### ENTRIES PROVIDED:
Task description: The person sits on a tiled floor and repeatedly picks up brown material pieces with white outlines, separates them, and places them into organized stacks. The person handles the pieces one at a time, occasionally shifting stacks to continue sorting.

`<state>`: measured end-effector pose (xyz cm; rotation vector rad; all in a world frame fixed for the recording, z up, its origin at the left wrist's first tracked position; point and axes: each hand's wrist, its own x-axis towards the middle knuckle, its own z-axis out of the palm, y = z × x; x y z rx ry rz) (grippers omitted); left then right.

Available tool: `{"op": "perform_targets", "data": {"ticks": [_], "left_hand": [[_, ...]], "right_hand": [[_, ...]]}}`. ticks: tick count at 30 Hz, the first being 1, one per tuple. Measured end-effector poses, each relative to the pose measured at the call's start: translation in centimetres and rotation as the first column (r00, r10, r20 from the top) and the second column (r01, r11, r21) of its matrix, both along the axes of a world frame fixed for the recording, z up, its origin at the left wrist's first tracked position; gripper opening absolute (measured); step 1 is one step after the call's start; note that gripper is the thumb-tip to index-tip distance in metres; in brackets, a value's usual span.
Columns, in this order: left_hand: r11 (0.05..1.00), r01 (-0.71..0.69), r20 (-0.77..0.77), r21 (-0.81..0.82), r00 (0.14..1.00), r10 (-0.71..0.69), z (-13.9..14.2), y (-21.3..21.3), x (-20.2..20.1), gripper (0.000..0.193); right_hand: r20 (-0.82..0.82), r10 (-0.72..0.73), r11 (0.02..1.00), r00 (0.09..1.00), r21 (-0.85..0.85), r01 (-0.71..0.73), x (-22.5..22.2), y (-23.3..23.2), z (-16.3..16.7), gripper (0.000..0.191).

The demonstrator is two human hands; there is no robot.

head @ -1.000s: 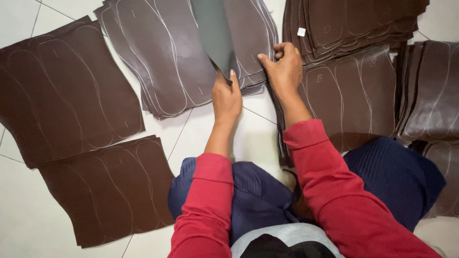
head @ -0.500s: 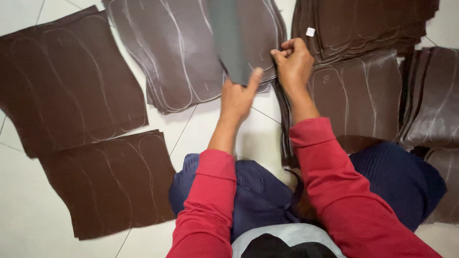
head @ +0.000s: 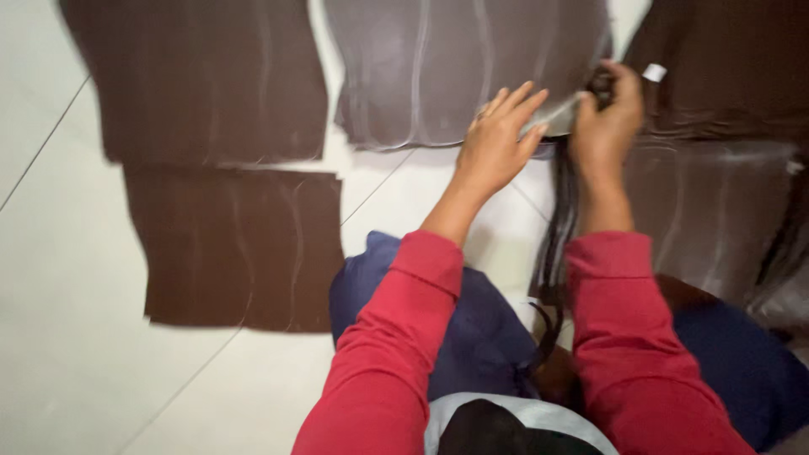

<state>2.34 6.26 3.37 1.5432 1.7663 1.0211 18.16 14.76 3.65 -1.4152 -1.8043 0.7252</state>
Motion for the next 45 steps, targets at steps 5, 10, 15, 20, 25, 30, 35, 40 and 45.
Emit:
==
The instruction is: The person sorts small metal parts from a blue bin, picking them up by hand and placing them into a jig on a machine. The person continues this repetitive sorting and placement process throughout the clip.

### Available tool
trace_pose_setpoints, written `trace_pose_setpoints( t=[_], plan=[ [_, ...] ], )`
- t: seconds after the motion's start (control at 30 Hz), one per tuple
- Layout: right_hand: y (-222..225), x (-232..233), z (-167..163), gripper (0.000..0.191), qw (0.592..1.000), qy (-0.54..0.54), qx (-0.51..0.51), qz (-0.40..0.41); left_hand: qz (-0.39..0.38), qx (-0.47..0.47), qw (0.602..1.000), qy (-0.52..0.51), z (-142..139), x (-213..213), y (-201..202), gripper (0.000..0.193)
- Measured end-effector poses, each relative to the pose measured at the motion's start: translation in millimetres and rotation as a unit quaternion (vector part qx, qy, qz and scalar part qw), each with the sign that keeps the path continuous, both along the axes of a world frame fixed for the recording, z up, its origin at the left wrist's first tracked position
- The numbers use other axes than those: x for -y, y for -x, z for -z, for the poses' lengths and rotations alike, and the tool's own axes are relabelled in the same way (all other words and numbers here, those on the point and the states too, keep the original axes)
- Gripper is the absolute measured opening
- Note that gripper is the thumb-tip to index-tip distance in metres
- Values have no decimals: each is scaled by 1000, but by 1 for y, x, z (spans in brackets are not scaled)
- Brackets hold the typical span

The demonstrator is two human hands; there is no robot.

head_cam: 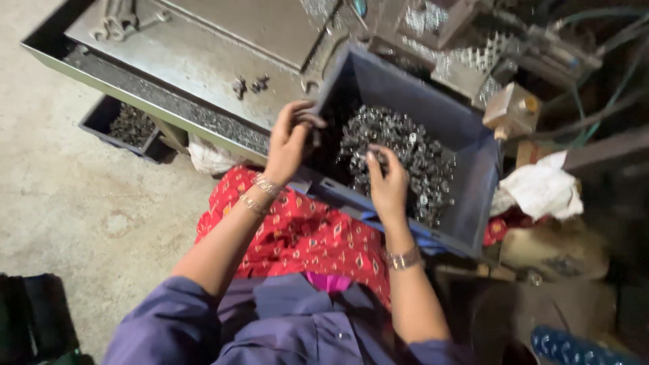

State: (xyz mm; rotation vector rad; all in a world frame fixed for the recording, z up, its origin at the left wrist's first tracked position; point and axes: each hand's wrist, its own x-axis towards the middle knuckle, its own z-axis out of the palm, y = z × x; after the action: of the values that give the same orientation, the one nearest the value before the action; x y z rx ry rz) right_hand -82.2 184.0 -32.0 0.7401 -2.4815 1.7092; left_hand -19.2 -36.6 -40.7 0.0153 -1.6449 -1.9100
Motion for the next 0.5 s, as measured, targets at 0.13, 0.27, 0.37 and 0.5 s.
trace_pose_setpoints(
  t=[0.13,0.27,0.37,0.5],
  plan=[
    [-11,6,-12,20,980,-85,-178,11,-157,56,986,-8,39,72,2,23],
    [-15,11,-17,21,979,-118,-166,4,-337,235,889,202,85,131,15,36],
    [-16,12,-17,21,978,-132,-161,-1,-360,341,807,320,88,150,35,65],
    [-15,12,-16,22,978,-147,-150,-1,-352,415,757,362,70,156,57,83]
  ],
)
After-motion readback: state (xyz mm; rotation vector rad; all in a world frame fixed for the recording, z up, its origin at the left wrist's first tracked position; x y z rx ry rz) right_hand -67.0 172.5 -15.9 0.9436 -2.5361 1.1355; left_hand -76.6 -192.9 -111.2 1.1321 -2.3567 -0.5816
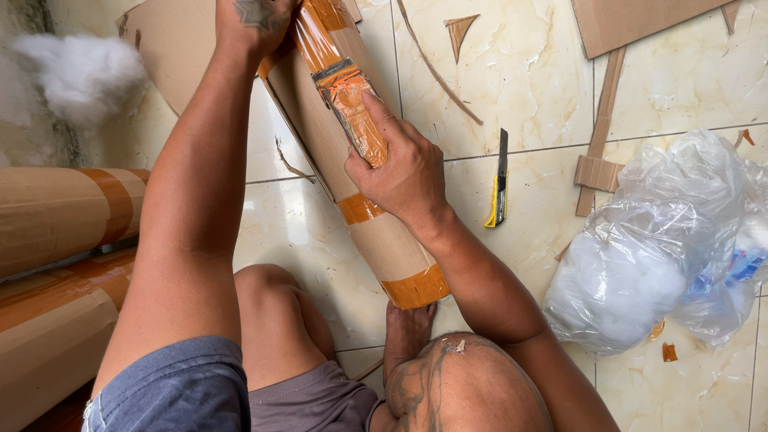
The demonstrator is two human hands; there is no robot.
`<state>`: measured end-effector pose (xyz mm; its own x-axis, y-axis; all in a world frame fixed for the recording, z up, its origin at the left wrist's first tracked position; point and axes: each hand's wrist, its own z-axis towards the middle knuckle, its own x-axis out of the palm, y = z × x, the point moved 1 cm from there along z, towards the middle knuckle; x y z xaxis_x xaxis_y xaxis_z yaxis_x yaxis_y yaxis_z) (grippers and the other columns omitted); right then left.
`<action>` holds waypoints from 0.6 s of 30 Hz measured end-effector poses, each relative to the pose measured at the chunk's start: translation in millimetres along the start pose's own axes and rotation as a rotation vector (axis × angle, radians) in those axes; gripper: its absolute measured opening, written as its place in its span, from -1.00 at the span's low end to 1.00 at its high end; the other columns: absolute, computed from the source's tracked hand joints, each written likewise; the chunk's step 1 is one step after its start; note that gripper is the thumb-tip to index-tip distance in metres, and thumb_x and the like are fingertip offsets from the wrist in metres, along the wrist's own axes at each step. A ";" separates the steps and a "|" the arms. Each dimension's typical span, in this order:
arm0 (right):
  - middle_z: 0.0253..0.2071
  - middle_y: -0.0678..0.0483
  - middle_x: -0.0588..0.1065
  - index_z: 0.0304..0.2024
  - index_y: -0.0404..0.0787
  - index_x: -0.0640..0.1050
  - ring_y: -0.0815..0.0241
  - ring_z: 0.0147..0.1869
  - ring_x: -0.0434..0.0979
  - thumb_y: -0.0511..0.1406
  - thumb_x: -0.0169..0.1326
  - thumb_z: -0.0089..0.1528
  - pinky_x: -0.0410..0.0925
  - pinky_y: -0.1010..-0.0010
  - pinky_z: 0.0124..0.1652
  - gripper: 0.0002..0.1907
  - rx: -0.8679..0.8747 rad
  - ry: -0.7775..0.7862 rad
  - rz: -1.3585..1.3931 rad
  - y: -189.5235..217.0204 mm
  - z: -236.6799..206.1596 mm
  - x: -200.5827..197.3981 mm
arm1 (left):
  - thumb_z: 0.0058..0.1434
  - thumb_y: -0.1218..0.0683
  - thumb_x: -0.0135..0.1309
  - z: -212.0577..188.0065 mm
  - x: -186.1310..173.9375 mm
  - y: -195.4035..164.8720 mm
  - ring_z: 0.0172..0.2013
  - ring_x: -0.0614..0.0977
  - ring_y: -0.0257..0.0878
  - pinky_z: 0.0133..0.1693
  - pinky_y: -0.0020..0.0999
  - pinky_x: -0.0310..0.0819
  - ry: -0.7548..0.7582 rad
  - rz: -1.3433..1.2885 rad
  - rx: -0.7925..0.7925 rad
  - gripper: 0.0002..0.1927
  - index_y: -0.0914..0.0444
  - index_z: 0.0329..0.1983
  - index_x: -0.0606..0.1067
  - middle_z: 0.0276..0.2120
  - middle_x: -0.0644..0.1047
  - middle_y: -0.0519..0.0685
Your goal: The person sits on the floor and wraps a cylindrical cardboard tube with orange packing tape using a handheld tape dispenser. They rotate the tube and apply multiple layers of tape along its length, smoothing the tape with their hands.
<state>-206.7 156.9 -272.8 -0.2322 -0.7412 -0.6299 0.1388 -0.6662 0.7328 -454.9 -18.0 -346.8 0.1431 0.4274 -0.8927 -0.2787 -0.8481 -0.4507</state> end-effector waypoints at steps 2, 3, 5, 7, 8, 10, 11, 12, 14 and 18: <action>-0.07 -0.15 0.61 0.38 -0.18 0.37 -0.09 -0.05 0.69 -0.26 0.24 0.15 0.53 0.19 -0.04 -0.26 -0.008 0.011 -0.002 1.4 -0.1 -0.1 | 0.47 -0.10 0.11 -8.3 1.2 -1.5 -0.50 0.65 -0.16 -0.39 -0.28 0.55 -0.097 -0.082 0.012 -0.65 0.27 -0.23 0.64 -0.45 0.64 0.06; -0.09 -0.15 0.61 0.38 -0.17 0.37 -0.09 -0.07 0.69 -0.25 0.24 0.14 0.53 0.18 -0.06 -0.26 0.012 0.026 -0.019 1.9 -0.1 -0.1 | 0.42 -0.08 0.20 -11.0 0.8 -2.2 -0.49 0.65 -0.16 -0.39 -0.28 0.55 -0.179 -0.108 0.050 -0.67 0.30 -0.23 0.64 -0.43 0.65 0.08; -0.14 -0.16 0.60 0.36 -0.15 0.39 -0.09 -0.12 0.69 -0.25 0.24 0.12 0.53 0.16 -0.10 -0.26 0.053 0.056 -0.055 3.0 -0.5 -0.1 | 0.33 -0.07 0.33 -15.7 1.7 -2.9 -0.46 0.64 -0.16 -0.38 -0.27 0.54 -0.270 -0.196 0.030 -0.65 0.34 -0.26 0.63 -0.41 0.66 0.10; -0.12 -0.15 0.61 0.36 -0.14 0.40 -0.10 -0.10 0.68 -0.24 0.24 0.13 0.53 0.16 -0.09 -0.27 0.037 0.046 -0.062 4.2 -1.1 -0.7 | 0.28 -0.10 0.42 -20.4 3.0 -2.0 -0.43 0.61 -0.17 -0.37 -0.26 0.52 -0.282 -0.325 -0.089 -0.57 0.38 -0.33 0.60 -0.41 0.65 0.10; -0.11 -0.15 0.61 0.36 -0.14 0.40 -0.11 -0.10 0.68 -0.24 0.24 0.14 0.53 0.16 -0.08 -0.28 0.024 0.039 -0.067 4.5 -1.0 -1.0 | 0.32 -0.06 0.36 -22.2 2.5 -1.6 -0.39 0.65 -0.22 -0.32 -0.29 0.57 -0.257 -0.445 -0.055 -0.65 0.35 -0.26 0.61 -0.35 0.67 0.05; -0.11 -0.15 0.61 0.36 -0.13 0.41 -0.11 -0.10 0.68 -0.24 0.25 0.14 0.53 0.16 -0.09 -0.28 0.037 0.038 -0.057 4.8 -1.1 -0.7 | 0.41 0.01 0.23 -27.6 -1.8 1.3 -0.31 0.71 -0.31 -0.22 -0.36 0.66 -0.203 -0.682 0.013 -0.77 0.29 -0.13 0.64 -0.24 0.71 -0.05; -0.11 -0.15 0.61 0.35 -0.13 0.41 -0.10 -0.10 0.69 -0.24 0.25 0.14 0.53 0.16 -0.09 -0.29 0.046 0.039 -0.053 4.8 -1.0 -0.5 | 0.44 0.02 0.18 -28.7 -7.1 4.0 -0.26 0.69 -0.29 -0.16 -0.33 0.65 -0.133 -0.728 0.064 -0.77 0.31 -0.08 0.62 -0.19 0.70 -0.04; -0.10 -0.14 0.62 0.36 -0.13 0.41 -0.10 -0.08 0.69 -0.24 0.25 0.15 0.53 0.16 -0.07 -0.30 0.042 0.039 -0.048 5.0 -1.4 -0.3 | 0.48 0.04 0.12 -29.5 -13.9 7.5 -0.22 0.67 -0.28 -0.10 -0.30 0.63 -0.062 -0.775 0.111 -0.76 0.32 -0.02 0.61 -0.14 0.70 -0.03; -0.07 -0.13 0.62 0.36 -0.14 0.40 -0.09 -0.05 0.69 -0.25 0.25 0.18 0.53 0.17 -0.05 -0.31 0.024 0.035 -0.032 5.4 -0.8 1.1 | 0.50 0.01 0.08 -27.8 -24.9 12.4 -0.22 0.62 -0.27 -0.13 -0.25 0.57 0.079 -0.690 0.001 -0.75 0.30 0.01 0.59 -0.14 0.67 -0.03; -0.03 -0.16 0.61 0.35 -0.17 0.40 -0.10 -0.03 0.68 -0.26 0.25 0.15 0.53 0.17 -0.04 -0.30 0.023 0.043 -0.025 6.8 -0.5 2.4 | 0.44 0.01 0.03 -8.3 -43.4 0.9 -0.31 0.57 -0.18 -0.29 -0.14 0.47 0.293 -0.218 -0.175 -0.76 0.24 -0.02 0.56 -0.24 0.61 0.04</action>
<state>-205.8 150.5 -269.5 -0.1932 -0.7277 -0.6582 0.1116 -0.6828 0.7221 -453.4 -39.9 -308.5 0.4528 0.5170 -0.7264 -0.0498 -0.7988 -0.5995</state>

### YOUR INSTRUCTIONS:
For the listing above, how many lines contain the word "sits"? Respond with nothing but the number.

### RESULT:
2